C’est une combinaison. Deux de mes amis que j’avais étant jeune sont gays et ils ont fait leur coming out auprès de leurs amis, mais n’ont pas pu le faire auprès de leurs familles. Je ne savais pas qu’ils étaient gays jusqu’à ce que je quitte le Kentucky. Imaginez, avoir une amitié si longue avec quelqu’un, et que pourtant cette personne garde un tel secret. Vous aimeriez juste avoir pu dire : « Mec, t’aurais pu me le dire, et ça n’aurait pas posé de problème. » Quand j’ai travaillé avec Marianne Williamson, auteur et conférencière très spirituelle…

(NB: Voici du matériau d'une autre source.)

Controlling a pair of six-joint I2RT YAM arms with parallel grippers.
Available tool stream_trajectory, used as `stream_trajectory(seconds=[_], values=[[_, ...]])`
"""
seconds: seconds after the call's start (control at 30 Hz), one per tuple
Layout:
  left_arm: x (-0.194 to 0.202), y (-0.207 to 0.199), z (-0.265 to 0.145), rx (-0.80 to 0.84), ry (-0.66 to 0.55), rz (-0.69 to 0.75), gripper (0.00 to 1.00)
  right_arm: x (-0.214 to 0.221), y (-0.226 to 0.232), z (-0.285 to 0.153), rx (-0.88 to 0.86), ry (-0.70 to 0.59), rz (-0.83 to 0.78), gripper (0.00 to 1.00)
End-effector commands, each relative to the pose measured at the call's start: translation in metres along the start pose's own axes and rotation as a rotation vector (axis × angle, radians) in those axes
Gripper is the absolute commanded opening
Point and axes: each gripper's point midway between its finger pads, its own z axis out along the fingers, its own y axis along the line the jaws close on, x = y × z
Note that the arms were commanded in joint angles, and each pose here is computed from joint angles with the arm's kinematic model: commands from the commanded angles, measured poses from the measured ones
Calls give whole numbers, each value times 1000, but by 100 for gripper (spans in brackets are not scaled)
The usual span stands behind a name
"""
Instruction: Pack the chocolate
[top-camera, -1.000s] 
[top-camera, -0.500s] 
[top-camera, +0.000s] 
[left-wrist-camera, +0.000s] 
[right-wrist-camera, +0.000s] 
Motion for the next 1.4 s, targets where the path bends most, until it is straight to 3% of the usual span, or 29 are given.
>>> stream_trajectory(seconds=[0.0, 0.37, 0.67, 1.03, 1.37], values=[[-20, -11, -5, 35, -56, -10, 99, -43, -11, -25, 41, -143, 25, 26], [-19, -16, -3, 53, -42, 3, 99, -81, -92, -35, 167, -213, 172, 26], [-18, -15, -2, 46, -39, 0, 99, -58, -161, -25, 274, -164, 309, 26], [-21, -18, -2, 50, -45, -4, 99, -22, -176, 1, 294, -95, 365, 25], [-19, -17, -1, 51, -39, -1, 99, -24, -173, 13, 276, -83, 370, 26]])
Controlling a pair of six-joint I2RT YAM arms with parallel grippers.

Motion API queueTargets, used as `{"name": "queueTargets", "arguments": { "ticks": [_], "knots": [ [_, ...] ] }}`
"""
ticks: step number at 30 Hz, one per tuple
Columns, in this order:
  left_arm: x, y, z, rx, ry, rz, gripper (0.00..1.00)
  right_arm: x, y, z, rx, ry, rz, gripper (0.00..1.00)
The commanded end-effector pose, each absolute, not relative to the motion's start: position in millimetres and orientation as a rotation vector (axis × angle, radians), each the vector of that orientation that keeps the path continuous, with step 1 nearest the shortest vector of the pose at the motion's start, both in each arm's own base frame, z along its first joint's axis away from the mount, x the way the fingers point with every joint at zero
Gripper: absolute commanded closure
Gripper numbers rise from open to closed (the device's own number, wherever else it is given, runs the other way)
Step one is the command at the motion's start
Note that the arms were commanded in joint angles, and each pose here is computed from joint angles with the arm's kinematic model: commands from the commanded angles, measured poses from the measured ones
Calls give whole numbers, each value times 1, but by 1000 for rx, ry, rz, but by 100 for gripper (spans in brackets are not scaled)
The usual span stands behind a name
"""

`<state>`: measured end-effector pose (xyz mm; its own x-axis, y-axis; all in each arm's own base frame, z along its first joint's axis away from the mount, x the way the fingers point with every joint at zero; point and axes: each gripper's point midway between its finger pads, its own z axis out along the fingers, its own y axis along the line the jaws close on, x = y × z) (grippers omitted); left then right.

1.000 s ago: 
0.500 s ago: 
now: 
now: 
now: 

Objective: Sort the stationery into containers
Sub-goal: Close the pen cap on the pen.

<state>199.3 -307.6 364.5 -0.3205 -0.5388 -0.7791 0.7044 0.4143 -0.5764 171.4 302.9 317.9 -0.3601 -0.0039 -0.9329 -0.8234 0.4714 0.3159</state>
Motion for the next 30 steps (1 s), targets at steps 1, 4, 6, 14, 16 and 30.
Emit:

Comment êtes-vous devenus amis ?
J’ai assisté à une de ses conférences pour la première fois en 92. Je l’ai vue et je suis immédiatement tombé sous son charme, parce qu’une femme qui arrive à placer « Dieu » et « putain » dans la même phrase a forcément toute mon attention. A cette époque, elle travaillait sur le Projet SIDA Los Angeles et sur le Projet Nourriture des Anges. Marianne veillait tant de personnes sur leur lit de mort. A ses conférences, nous étions confrontés au SIDA tous les soirs, et chaque fois, ils faisaient venir une personne différente en fauteuil roulant. Elle a vraiment aidé à faciliter le « passage » pour beaucoup de gens.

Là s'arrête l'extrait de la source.